**TASK TO CARRY OUT:** Images are to be excluded from the copy, and the records below reproduced word for word.

═════ DATASET RECORDS

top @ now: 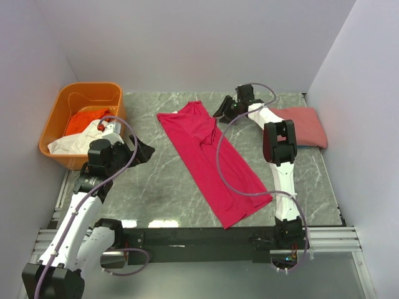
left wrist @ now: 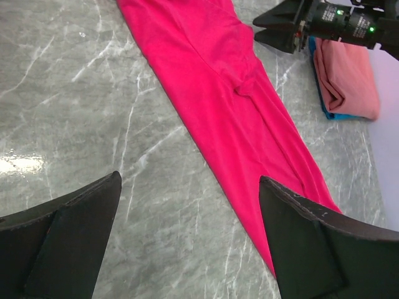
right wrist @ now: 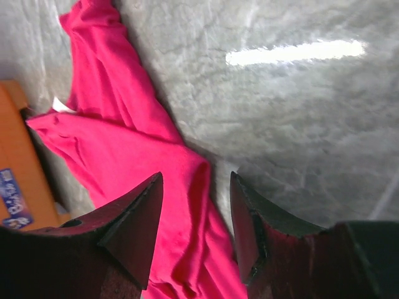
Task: Fold and stack the t-shirts
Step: Fold the tshirt
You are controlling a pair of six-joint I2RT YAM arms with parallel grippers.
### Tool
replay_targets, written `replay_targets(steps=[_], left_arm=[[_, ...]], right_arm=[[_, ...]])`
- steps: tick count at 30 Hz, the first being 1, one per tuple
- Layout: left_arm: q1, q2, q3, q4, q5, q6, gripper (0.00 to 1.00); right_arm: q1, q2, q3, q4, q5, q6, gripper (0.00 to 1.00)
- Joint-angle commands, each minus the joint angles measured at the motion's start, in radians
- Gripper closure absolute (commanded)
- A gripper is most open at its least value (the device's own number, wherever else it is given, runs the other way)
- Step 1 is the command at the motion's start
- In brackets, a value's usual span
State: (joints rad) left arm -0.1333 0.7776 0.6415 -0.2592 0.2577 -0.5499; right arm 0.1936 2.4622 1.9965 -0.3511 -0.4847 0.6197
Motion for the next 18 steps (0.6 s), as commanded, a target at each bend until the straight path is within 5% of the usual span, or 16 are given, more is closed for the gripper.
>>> replay_targets(steps=[1, 9, 18], left_arm=[[0.001, -0.009, 0.001, 0.031, 0.032, 0.013, 0.03], [0.003, -0.011, 0.001, 0.025, 0.031, 0.013, 0.03], [0.001, -0.012, 0.000, 0.023, 0.031, 0.013, 0.03]], right_arm=[[0.012, 0.047, 0.061, 0.005, -0.023, 0.055, 0.47], [0.012, 0.096, 0.079, -0.019, -0.074, 0.092, 0.61], [0.003, 0.054, 0.068, 0.003, -0.014, 0.043, 0.94]])
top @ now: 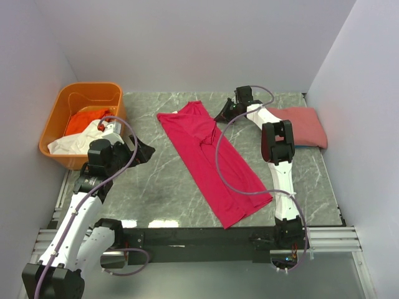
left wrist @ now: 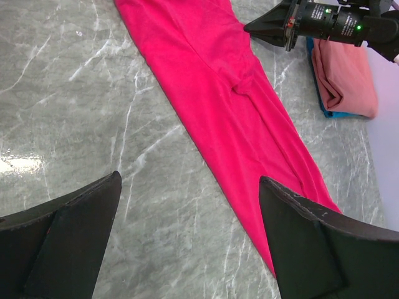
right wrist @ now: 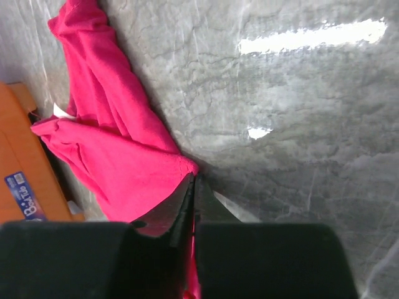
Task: Fold and stack the t-shirts
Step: Fold the tshirt
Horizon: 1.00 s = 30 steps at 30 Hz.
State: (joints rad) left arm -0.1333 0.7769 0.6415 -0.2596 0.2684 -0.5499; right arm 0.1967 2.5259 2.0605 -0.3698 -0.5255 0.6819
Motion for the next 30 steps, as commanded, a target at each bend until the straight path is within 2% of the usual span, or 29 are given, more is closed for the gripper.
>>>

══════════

**WRITTEN RESPONSE:**
top @ now: 
left wrist @ now: 
right wrist @ now: 
Task: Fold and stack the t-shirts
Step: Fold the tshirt
You are controlling a pair of six-joint I2RT YAM arms with parallel grippers.
### Tool
replay_targets, written `replay_targets(steps=[_], left_arm=[[_, ...]], right_arm=[[_, ...]])`
- steps: tick count at 30 Hz, the first being 1, one per tuple
- Layout: left_arm: q1, q2, q3, q4, q5, q6, gripper (0.00 to 1.00); right_arm: q1, q2, q3, q4, q5, q6, gripper (0.00 to 1.00)
- Joint-angle commands, each minus the joint angles measured at the motion's start, in radians
- Gripper closure absolute (commanded)
- A gripper is most open at its least value (the device's own number, wherever else it is given, runs the other way)
- Step 1 is the command at the motion's start
- In brackets, a value's usual span
State: (joints rad) left arm -0.1333 0.7776 0.6415 -0.2592 0.2577 -0.5499; right arm 0.1936 2.4622 1.9965 -0.3511 -0.4847 0.6197
Motion for the next 18 steps (0.6 s), as commanded, a target at each bend until the straight path is within 5% of the usual span, or 16 are given, more is closed for the gripper.
>>> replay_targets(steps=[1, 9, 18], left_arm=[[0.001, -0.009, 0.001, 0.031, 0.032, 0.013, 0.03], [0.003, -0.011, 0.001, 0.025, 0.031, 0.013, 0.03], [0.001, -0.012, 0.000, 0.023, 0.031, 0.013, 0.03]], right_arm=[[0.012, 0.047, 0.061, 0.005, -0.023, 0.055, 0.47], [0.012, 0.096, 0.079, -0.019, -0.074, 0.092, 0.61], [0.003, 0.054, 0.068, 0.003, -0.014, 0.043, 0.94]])
top @ now: 
left wrist @ now: 
right wrist @ now: 
Task: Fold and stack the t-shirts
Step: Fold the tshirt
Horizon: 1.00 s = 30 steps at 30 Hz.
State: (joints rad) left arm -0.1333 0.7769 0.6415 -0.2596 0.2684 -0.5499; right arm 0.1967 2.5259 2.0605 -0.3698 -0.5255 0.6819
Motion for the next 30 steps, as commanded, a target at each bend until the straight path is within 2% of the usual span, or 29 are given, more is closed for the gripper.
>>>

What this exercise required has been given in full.